> [Records provided]
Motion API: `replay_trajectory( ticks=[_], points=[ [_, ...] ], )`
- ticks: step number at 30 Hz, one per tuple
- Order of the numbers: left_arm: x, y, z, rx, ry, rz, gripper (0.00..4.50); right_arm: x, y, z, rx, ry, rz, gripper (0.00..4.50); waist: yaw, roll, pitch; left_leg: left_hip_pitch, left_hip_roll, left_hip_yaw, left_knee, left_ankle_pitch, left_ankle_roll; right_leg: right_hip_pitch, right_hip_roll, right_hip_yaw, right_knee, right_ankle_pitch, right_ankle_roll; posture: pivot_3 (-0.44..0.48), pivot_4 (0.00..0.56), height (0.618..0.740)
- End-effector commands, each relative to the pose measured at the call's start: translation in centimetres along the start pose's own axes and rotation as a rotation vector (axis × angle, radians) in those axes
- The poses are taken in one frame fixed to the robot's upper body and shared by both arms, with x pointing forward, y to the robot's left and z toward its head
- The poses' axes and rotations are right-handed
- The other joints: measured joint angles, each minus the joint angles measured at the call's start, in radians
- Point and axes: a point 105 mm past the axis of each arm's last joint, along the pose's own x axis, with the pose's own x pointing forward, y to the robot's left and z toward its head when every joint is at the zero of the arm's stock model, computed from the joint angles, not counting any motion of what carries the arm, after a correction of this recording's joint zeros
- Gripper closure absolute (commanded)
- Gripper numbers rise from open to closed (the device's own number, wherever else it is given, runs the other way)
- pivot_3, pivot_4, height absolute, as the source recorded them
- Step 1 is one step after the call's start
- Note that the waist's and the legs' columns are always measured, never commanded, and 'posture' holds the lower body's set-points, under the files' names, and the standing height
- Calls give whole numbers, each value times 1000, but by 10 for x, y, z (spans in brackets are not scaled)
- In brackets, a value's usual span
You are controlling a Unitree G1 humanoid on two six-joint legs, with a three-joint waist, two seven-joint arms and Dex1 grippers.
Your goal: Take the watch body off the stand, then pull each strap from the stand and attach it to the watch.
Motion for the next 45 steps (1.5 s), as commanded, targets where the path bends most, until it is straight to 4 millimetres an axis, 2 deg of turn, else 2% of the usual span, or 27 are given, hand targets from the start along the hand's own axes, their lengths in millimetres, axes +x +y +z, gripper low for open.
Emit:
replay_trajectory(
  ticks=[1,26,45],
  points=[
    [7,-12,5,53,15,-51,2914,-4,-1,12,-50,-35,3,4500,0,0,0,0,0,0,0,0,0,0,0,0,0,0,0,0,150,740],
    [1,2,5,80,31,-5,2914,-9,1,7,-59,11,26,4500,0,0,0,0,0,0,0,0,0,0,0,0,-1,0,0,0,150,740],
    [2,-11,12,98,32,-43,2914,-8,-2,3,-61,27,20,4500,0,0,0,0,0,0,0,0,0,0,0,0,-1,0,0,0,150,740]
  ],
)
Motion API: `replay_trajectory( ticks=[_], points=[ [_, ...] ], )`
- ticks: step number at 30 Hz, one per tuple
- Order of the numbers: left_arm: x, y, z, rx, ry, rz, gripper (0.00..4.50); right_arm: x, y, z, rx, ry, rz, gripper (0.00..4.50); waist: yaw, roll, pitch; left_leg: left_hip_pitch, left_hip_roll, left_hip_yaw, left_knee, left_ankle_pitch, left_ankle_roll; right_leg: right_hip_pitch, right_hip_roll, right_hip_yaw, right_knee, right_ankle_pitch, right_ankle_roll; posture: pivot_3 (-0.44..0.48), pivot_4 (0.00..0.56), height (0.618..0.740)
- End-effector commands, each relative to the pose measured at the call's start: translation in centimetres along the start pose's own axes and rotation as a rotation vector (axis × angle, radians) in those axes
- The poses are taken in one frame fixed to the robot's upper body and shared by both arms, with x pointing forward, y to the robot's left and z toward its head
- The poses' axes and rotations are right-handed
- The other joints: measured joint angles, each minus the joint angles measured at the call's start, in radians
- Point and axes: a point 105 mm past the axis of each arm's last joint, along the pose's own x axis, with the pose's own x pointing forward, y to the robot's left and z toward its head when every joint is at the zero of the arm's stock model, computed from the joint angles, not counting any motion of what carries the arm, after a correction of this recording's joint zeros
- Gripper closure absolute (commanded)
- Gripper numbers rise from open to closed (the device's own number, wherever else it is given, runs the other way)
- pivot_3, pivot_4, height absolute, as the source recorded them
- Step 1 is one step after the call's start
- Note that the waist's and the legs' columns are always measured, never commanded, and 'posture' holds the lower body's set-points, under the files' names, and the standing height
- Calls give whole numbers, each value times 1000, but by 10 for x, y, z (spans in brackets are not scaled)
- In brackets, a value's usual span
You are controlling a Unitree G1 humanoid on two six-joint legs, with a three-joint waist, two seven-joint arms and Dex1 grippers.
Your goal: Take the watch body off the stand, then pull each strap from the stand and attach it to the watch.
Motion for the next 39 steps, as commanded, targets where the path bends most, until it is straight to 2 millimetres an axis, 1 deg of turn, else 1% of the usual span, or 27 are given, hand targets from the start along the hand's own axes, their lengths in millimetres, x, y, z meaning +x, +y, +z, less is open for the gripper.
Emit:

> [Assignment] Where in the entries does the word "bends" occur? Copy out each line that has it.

> [Response]
Motion for the next 45 steps (1.5 s), as commanded, targets where the path bends most, until it is straight to 4 millimetres an axis, 2 deg of turn, else 2% of the usual span, or 27 are given, hand targets from the start along the hand's own axes, their lengths in millimetres, axes +x +y +z, gripper low for open.
Motion for the next 39 steps, as commanded, targets where the path bends most, until it is straight to 2 millimetres an axis, 1 deg of turn, else 1% of the usual span, or 27 are given, hand targets from the start along the hand's own axes, their lengths in millimetres, x, y, z meaning +x, +y, +z, less is open for the gripper.

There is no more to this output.